Hanya manusia yang memanusialah yang suka bertanya. Tapi, ini tidak berarti bahwa orang yang sehat dalam konteks memanusia adalah adalah orang yang selalu bertanya. Saya pikir orang seperti itu sinting. Lebih tepat jika dikatakan orang yang sehat adalah orang yang selalu bertanya sekaligus menjawab. Ia selalu siap ‘agkuh’ dan meragukan sesuatu, sekaligus siap rendah hati dan meyakini sesuatu”

Menyelami Ontologi dari Ilmu : Antara ADA dan TIADA 

Realitas ini adalah keberadaan. Yang nampak seperti kursi dan lain sebagainya serta yang tidak tampak seperti pikiran dan sebagainya adalah realitas. Tapi, Apakah Yang Sebenarnya Ada? Ada sebenarnya sebagai pusat Segala sesuatu? Materi atau ide, benda-benda atau apa yang ada di otak-otak kita (pikiran)? Untuk menjawabnya itu kita perlu menyimak perdebatan filosofis para mahluk ‘aneh’, yakni Filosof. Bagi kalangan materialis, yang sebenarnya ada adalah benda-benda.
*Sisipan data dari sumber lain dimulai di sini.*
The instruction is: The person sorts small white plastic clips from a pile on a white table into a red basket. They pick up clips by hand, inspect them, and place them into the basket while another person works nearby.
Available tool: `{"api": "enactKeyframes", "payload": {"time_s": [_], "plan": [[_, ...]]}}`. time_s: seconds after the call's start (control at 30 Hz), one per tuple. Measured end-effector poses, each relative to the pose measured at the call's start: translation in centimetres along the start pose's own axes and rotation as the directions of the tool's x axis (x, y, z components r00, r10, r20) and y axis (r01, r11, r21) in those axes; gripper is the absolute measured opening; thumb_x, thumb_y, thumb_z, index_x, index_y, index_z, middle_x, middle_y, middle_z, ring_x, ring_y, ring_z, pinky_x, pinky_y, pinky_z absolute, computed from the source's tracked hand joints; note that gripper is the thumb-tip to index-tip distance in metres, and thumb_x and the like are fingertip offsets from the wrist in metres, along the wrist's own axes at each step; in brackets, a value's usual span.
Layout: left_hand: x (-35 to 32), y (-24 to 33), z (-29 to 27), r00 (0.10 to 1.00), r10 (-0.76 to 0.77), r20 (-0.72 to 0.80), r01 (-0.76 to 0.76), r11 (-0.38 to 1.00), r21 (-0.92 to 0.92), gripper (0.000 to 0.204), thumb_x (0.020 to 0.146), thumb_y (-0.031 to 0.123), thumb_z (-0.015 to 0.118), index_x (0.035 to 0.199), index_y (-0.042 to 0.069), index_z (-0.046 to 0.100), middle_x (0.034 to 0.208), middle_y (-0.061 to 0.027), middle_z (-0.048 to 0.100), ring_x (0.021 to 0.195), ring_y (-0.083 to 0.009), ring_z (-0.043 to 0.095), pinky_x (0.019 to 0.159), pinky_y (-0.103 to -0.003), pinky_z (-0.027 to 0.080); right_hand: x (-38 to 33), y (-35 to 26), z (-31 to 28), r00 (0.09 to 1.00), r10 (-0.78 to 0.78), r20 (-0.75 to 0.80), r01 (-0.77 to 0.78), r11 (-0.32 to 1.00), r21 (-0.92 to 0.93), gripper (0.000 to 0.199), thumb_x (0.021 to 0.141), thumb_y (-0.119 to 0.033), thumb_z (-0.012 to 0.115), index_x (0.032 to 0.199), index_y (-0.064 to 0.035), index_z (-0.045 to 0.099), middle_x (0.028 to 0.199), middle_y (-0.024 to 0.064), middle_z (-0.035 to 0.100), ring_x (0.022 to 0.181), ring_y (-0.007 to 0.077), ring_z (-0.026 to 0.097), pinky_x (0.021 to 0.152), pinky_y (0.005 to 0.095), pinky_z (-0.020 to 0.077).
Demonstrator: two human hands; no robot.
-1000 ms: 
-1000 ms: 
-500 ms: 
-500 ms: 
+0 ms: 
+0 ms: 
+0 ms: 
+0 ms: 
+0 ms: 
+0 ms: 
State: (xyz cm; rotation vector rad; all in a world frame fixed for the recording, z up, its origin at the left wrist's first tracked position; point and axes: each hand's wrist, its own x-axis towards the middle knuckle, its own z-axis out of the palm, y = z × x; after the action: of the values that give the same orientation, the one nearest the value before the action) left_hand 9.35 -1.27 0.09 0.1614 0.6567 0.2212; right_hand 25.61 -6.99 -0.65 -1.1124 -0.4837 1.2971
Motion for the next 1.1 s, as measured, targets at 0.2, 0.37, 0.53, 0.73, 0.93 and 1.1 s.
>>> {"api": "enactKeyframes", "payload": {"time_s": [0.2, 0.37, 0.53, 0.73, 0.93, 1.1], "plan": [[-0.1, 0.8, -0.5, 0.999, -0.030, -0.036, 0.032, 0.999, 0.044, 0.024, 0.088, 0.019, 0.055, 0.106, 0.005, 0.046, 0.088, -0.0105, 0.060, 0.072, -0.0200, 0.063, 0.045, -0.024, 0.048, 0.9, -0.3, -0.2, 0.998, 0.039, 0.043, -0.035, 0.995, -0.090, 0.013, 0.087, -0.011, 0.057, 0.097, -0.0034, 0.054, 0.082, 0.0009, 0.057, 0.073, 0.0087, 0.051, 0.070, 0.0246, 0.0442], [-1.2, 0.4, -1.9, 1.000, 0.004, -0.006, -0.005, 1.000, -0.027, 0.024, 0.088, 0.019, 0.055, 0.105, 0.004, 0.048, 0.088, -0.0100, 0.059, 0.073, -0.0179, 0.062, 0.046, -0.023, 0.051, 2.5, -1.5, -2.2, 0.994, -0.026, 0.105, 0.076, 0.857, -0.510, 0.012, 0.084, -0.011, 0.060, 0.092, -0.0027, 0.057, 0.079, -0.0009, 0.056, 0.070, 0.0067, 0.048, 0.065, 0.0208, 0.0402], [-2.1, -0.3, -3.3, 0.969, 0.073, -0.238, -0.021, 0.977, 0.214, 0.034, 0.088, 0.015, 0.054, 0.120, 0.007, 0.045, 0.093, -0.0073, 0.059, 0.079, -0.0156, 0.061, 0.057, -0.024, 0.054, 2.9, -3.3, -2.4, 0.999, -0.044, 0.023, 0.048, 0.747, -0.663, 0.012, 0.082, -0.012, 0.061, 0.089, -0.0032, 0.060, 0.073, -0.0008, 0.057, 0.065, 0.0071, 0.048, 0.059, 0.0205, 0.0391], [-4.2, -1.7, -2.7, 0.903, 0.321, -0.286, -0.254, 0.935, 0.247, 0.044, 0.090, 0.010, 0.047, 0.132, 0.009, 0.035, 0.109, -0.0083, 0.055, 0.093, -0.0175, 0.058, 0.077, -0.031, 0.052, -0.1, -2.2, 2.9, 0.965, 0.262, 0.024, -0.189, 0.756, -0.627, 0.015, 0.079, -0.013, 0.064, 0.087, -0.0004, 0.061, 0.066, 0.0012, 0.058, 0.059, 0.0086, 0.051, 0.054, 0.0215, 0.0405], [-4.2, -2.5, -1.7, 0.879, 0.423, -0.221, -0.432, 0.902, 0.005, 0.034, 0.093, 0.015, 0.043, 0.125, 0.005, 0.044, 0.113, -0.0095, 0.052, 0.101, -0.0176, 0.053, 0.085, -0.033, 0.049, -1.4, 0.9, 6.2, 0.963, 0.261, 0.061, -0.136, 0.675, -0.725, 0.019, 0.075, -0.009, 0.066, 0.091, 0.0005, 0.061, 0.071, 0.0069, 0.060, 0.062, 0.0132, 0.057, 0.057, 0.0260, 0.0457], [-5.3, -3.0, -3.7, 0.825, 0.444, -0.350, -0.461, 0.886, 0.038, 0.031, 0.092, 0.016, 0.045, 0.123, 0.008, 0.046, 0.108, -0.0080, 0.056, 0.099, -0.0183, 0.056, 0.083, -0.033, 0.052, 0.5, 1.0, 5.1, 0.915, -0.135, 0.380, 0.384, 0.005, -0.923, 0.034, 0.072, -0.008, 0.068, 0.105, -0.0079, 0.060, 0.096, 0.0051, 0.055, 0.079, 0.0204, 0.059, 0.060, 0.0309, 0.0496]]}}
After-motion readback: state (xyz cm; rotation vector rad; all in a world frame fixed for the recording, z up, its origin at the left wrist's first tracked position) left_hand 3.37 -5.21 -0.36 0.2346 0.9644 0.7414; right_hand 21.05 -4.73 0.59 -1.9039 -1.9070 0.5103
Apa yang tampak adalah benda-benda atau materi yang tersusun dari unsur-unsur lebih kecil yang menyatu dan membentuknya. Ya, semua benda itu terdiri dari atom-atom. Atom terdiri dari inti dan electron. Inti terdiri dari proton dan netron. Dan terakhir muncul unsur terkecil yang hingga kini dianggap tak bisa dipisah-pisah lagi yaitu quark. Karena inilah kalangan materialis berkeyakinan yang sebenarnya ada adalah benda.

Namun sayang, lembar jawaban ini masih menyisakan masalah. Masalah itu terutama datang dari kaum idealis plus religius. Bagi kaum idealis jawaban kalangan materialis tidak memuaskan kaena masih menimbulkan pertanyaan; apa sebenarnya quark itu? Mana buktinya kalau itu benar-benar ada? Bukankah sang materialis selalu bisa membuktikan data empirik melalui indera terlebih dahulu sebelum menyimpulkan? Serangan yang membuat mati kutu bagi kaum materialis itu membuat kaum idealis di atas angin. Bagi mereka yang sebenarnya ada adalah pikiran atau itu. Hore....hidup kaum idealis. Sudah finalkah, dan idealis tampil sebagai pemenang? Belum. Persoalan masih menghantui; apa sebenarnya pikiran itu?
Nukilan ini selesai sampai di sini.